What I can and will do is try and articulate why I find social software of value, both as an individual as well as when participating in a group, be it family and friends, firm, or even society…..And thereby seek to refute Lanier’s two main points: the apparent loss of valuable individualism and the risk of generating aggregated pap and then making decisions using the pap.
- As an overlay on the internet and the web, social software is first and foremost about connecting people. It allows you to connect to people you don’t know; with collaborative filtering, it allows you to connect to people with similar interests, but not necessarily similar views.
- This is very powerful, since you are able to converse with people who care about similar things; mutual admiration societies, while a risk, tend not to form, because the similarity is about the interests rather than the views held about those interests.
- Networks form as a result, networks bound by relationships between people. The conversations between connected individuals become micromarkets, a patchwork of distributed, often overlapping, groups. People participate in these markets because there is a strong sense of community, yet with individual freedoms retained, even enhanced.
- This communal bonhomie allows a number of very powerful things to happen; people give freely of their time and of their skill, with nothing to gain but respect and recognition from their micromarket, the peers whose approval they see as valuable; people help each other, work with each other; people teach each other, learn from each other.
- All this is about individuals working together. Not the technology. What the technology does is reduce the barriers to entry, reduce disenfranchisement;Â reduce the search costs and connection costs; allow the conversations to persist and be searchable and findable; provide a rich context; have low maintenance costs; where relevant, allow people to work in small groups bringing their communal, often amateur, expertise to bear on lots of small problems. Massively parallel meets EF Schumacher.

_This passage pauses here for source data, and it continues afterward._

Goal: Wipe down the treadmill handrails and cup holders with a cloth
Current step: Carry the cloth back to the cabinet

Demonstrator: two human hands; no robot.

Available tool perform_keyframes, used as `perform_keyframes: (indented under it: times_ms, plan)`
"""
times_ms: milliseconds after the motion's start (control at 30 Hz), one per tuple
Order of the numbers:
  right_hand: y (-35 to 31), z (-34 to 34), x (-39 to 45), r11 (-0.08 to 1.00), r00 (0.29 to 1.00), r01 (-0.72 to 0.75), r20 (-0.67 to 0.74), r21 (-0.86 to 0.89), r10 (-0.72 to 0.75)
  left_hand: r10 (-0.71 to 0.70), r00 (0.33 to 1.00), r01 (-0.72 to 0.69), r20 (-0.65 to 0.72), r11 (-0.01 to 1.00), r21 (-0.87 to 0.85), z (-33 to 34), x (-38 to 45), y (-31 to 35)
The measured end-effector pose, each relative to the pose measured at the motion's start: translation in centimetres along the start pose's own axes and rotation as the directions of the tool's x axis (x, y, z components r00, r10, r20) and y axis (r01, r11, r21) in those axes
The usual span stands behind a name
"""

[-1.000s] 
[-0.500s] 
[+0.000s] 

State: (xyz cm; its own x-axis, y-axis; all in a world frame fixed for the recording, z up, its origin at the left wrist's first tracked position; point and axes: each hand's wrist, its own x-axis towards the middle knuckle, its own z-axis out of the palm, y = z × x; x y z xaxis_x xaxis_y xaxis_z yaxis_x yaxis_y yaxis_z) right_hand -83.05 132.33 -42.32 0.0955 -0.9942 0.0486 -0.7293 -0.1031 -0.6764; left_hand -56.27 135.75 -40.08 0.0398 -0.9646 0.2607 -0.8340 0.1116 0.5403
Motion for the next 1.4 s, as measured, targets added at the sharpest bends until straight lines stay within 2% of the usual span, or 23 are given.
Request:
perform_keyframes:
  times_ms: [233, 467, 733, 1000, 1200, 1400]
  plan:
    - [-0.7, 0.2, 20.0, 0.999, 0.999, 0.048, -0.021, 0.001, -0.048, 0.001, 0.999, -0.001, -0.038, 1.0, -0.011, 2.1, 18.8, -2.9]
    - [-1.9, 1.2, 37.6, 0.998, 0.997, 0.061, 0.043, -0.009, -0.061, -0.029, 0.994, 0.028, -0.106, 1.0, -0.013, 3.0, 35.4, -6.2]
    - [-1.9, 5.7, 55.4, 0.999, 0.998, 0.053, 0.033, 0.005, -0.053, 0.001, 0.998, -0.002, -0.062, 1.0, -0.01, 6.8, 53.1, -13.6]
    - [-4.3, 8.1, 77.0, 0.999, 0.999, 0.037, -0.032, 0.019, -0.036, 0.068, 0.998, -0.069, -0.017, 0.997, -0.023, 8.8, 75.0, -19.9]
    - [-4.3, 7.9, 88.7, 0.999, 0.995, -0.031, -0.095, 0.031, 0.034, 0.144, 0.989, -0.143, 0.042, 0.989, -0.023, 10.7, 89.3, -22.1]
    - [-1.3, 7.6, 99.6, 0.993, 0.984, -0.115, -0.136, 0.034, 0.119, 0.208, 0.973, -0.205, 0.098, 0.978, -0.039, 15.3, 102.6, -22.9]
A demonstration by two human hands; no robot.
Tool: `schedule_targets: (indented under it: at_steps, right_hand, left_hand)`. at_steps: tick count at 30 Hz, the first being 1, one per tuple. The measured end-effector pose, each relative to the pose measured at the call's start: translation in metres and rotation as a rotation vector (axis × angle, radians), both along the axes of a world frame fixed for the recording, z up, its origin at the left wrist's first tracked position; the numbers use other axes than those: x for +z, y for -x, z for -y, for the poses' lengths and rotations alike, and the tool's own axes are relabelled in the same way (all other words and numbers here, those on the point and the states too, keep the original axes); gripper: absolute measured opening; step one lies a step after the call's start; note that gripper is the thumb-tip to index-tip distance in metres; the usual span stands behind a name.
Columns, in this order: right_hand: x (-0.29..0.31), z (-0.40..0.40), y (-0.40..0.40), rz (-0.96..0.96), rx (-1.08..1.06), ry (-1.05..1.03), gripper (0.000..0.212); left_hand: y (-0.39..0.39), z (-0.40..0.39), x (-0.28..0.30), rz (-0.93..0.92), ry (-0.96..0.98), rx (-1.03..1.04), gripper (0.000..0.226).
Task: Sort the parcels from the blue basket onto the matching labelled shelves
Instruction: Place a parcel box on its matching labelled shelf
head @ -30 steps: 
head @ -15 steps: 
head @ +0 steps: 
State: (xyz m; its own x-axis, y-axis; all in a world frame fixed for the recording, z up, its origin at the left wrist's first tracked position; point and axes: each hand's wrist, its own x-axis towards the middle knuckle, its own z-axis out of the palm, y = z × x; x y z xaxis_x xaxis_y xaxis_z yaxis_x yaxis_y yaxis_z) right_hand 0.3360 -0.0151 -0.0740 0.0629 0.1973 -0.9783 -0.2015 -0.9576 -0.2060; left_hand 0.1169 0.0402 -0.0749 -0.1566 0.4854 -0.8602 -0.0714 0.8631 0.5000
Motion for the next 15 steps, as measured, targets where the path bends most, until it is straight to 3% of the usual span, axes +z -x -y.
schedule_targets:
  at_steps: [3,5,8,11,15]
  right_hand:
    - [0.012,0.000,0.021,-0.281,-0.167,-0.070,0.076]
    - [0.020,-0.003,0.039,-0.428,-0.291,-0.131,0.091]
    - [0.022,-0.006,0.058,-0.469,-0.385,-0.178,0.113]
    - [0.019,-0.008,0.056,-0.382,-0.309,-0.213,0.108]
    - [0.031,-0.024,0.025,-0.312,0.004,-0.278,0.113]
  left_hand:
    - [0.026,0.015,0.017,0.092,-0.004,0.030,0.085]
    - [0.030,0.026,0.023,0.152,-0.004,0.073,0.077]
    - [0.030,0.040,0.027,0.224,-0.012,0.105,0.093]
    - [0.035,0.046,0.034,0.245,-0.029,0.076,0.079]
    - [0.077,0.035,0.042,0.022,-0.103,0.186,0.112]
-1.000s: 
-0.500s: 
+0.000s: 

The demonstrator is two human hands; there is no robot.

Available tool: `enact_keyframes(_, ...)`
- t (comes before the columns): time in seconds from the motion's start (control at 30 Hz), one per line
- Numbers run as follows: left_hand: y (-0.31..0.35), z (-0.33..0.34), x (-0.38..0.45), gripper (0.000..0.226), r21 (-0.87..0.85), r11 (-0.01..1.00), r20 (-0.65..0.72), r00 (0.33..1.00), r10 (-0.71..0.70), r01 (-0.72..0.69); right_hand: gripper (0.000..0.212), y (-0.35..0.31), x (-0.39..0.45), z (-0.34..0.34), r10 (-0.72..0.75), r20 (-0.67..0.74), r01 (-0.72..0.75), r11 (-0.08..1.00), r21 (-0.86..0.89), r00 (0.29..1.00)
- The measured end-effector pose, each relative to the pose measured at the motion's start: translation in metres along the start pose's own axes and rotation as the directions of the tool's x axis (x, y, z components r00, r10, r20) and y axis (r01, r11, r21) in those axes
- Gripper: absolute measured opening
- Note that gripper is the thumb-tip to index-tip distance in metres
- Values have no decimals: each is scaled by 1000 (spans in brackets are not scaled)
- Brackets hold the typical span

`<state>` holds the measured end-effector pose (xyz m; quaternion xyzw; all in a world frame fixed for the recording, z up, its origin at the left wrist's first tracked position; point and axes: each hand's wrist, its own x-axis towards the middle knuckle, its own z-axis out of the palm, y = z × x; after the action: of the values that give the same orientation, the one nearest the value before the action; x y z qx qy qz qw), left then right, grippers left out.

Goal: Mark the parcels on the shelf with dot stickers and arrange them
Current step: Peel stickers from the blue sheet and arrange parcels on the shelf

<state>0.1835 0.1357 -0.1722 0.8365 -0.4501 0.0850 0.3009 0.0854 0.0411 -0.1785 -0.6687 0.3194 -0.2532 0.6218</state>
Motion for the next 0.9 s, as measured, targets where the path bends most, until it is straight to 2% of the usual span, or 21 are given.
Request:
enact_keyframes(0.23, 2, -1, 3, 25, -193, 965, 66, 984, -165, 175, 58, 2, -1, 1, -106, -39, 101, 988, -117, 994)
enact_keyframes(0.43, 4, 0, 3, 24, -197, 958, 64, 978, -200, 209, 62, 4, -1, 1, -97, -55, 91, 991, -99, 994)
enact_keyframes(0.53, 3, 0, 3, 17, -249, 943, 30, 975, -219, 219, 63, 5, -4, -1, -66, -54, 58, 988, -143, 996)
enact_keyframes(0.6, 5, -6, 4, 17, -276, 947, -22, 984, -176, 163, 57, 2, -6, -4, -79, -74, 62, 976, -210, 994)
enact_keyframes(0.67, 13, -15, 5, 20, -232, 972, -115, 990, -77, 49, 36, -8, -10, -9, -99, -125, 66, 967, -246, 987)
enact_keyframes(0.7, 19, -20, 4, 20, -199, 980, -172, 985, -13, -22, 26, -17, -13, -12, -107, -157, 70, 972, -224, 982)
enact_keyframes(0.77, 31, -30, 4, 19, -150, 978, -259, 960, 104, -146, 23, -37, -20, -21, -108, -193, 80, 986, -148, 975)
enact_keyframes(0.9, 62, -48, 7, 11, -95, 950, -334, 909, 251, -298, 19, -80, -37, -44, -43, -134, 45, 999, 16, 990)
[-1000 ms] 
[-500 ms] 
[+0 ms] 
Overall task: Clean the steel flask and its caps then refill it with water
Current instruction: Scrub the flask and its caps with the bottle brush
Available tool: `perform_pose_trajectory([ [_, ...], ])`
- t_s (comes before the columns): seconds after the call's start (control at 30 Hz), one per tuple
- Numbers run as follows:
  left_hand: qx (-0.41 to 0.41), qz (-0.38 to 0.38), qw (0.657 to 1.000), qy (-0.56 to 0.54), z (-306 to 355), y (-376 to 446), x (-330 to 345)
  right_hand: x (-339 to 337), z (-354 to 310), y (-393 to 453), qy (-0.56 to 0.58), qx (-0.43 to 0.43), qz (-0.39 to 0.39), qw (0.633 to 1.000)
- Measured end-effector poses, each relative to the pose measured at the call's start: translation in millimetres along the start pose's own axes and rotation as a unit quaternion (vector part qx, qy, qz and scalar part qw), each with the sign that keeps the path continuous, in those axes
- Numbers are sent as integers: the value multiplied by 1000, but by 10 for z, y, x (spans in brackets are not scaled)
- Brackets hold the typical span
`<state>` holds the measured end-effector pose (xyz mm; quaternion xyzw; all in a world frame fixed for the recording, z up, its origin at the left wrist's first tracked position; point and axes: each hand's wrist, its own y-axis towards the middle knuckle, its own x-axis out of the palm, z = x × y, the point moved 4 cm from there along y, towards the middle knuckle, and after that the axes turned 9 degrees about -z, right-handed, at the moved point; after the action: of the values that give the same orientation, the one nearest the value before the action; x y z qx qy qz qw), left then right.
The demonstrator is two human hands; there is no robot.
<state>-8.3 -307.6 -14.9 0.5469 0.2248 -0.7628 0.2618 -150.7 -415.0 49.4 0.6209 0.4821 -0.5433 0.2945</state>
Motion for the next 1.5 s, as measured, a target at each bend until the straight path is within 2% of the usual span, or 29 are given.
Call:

- As the people experiment with the technology, new processes emerge; many of these processes are necessarily lightweight and non-intrusive, in order to preserve the individual freedoms as well as the communal value.
- The distributed nature of all this also makes other things happen; it allows a community to respond faster to things as a result of three characteristics; small agile groups; networked non-hierarchical relationships; low barriers to entry.
- The people, the processes and the technology, taken together, are slowly forming a new culture. A culture where traditional governance models are inappropriate, where co-creation is common, where communal ownership is the norm.
- This is not just about Wikipedia or even just about the Blogosphere. Social software is about people and relationships and conversations and markets. Enfranchising people to do things they have never been able to do, some of which their forebears could do (but on much smaller scales).
- Social software is explicitly about the individual and about preserving the individual, but in the context of the groups that individual belongs to. The technology allows us to scale all this, and as a result we need to build better tools. Tools better at publishing, at searching and finding, at connecting, at aggregating, at filtering and even at visualising. Today’s tools are a good start, no more than that.
- The experimentation phase we are in has already paid great dividends, Wikipedia is a good example of that. And there will be a number of serendipitous communal finds as we continue to experiment. Finds that relate to rediscovery of communal arts and crafts, art and music, that relate to new ways of learning and teaching, that relate to new forms of creativity, new ways of being rewarded for individual and collective creativity. Finds that relate to better understanding of ourselves and our ability to look after ourselves, repair ourselves, enrich ourselves.
- We need to continue experimenting. And for that we need open minds, soft hands and a willingness to work together without seeking to polarise opinion through sensationalism.